[Dataset excerpts]
■ ■ ■ ■ ■
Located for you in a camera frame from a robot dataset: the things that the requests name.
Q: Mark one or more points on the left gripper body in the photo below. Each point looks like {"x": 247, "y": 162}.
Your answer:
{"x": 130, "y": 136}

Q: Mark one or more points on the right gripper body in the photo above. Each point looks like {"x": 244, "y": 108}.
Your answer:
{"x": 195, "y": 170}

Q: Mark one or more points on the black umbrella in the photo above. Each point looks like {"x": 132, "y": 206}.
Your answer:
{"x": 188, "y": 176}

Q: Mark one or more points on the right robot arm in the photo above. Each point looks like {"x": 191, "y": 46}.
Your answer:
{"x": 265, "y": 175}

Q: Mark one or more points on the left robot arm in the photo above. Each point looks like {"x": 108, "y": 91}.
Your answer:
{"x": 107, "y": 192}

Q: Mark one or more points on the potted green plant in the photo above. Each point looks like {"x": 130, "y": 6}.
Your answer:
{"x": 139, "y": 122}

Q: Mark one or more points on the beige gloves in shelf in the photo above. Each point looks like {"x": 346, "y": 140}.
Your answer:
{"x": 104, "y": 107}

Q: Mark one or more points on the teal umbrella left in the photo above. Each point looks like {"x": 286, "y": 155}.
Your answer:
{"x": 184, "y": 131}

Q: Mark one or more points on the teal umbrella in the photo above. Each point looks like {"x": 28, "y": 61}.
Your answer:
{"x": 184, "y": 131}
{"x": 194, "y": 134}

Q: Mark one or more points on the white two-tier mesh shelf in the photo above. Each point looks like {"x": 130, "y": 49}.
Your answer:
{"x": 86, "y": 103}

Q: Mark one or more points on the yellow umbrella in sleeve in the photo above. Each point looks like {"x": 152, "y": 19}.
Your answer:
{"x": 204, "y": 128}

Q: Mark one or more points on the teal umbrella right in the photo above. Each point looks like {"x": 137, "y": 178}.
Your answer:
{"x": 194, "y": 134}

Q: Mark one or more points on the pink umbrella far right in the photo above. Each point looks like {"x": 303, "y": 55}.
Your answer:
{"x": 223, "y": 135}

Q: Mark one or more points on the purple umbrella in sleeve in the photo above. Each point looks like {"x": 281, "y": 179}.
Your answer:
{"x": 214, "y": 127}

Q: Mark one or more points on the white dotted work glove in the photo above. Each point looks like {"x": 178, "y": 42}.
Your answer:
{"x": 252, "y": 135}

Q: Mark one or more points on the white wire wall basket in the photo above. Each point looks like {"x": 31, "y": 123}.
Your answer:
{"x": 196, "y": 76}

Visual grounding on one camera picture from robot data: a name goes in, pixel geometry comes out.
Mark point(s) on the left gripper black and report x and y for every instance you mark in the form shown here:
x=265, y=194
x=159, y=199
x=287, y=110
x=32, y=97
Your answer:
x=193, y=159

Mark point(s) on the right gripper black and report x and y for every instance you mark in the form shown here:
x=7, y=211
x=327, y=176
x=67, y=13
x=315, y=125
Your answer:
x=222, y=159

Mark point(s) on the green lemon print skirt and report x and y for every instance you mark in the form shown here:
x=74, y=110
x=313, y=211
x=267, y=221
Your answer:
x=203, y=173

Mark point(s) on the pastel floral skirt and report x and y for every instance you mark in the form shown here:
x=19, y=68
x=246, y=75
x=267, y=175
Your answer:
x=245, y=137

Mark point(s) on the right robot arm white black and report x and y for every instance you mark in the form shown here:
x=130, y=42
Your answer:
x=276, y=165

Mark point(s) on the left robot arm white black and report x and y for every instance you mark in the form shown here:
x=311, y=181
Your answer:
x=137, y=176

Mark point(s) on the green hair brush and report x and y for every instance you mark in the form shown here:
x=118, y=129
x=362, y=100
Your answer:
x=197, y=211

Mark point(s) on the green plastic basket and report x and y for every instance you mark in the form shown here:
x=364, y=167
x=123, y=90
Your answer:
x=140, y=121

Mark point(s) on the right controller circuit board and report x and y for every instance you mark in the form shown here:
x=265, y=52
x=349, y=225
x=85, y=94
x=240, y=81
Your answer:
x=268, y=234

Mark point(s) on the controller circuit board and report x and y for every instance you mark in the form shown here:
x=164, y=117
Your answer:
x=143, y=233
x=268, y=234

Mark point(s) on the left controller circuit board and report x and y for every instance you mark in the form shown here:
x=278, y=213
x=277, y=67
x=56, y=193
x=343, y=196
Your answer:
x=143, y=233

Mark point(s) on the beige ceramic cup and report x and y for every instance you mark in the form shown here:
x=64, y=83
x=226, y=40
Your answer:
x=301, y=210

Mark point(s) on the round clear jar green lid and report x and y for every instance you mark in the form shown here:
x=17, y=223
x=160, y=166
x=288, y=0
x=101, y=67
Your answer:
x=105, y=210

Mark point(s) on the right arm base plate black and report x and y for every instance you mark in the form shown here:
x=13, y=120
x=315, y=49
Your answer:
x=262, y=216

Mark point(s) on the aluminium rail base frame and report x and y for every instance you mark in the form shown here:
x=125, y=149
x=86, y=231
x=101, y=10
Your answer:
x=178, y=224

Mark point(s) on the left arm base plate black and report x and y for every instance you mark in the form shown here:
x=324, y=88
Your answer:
■ ■ ■ ■ ■
**Assignment:**
Word for word, copy out the entries.

**Output of the task:**
Located for you in a camera frame from a robot dataset: the things that the requests name.
Q: Mark one or more points on the left gripper body in the photo below. Each point looks like {"x": 247, "y": 162}.
Your answer:
{"x": 130, "y": 136}

Q: Mark one or more points on the right gripper body in the photo above. Each point looks like {"x": 244, "y": 108}.
Your answer:
{"x": 195, "y": 170}

Q: Mark one or more points on the black umbrella in the photo above. Each point looks like {"x": 132, "y": 206}.
Your answer:
{"x": 188, "y": 176}

Q: Mark one or more points on the right robot arm in the photo above. Each point looks like {"x": 191, "y": 46}.
Your answer:
{"x": 265, "y": 175}

Q: Mark one or more points on the left robot arm in the photo above. Each point looks like {"x": 108, "y": 91}.
Your answer:
{"x": 107, "y": 192}

Q: Mark one or more points on the potted green plant in the photo above. Each point looks like {"x": 130, "y": 6}.
Your answer:
{"x": 139, "y": 122}

Q: Mark one or more points on the beige gloves in shelf in the photo above. Each point looks like {"x": 346, "y": 140}.
Your answer:
{"x": 104, "y": 107}

Q: Mark one or more points on the teal umbrella left in the photo above. Each point looks like {"x": 286, "y": 155}.
Your answer:
{"x": 184, "y": 131}

Q: Mark one or more points on the teal umbrella in the photo above. Each point looks like {"x": 28, "y": 61}.
Your answer:
{"x": 184, "y": 131}
{"x": 194, "y": 134}

Q: Mark one or more points on the white two-tier mesh shelf in the photo above. Each point looks like {"x": 130, "y": 49}.
Your answer:
{"x": 86, "y": 103}

Q: Mark one or more points on the yellow umbrella in sleeve in the photo above. Each point looks like {"x": 152, "y": 19}.
Your answer:
{"x": 204, "y": 128}

Q: Mark one or more points on the teal umbrella right in the photo above. Each point looks like {"x": 137, "y": 178}.
Your answer:
{"x": 194, "y": 134}

Q: Mark one or more points on the pink umbrella far right in the photo above. Each point looks like {"x": 303, "y": 55}.
Your answer:
{"x": 223, "y": 135}

Q: Mark one or more points on the purple umbrella in sleeve in the photo above. Each point looks like {"x": 281, "y": 179}.
Your answer:
{"x": 214, "y": 127}

Q: Mark one or more points on the white dotted work glove in the photo above. Each point looks like {"x": 178, "y": 42}.
Your answer:
{"x": 252, "y": 135}

Q: Mark one or more points on the white wire wall basket in the photo above. Each point looks like {"x": 31, "y": 123}.
Your answer:
{"x": 196, "y": 76}

Visual grounding on one camera picture from robot data: a name goes in, pixel geometry comes out.
Mark point(s) on the left gripper black and report x and y for every instance you mark in the form shown here:
x=265, y=194
x=159, y=199
x=287, y=110
x=32, y=97
Your answer:
x=193, y=159

Mark point(s) on the right gripper black and report x and y for every instance you mark in the form shown here:
x=7, y=211
x=327, y=176
x=67, y=13
x=315, y=125
Your answer:
x=222, y=159

Mark point(s) on the green lemon print skirt and report x and y for every instance you mark in the form shown here:
x=74, y=110
x=313, y=211
x=267, y=221
Your answer:
x=203, y=173

Mark point(s) on the pastel floral skirt and report x and y for every instance you mark in the form shown here:
x=19, y=68
x=246, y=75
x=267, y=175
Your answer:
x=245, y=137

Mark point(s) on the right robot arm white black and report x and y for every instance you mark in the form shown here:
x=130, y=42
Your answer:
x=276, y=165

Mark point(s) on the left robot arm white black and report x and y for every instance you mark in the form shown here:
x=311, y=181
Your answer:
x=137, y=176

Mark point(s) on the green hair brush and report x and y for every instance you mark in the form shown here:
x=118, y=129
x=362, y=100
Your answer:
x=197, y=211

Mark point(s) on the green plastic basket and report x and y for every instance you mark in the form shown here:
x=364, y=167
x=123, y=90
Your answer:
x=140, y=121

Mark point(s) on the right controller circuit board and report x and y for every instance you mark in the form shown here:
x=265, y=52
x=349, y=225
x=85, y=94
x=240, y=81
Your answer:
x=268, y=234

Mark point(s) on the controller circuit board and report x and y for every instance you mark in the form shown here:
x=164, y=117
Your answer:
x=143, y=233
x=268, y=234

Mark point(s) on the left controller circuit board and report x and y for every instance you mark in the form shown here:
x=278, y=213
x=277, y=67
x=56, y=193
x=343, y=196
Your answer:
x=143, y=233

Mark point(s) on the beige ceramic cup and report x and y for every instance you mark in the form shown here:
x=64, y=83
x=226, y=40
Your answer:
x=301, y=210

Mark point(s) on the round clear jar green lid and report x and y for every instance you mark in the form shown here:
x=17, y=223
x=160, y=166
x=288, y=0
x=101, y=67
Your answer:
x=105, y=210

Mark point(s) on the right arm base plate black and report x and y for every instance you mark in the form shown here:
x=13, y=120
x=315, y=49
Your answer:
x=262, y=216

Mark point(s) on the aluminium rail base frame and report x and y for every instance you mark in the form shown here:
x=125, y=149
x=86, y=231
x=101, y=10
Your answer:
x=178, y=224

Mark point(s) on the left arm base plate black and report x and y for every instance you mark in the form shown here:
x=324, y=88
Your answer:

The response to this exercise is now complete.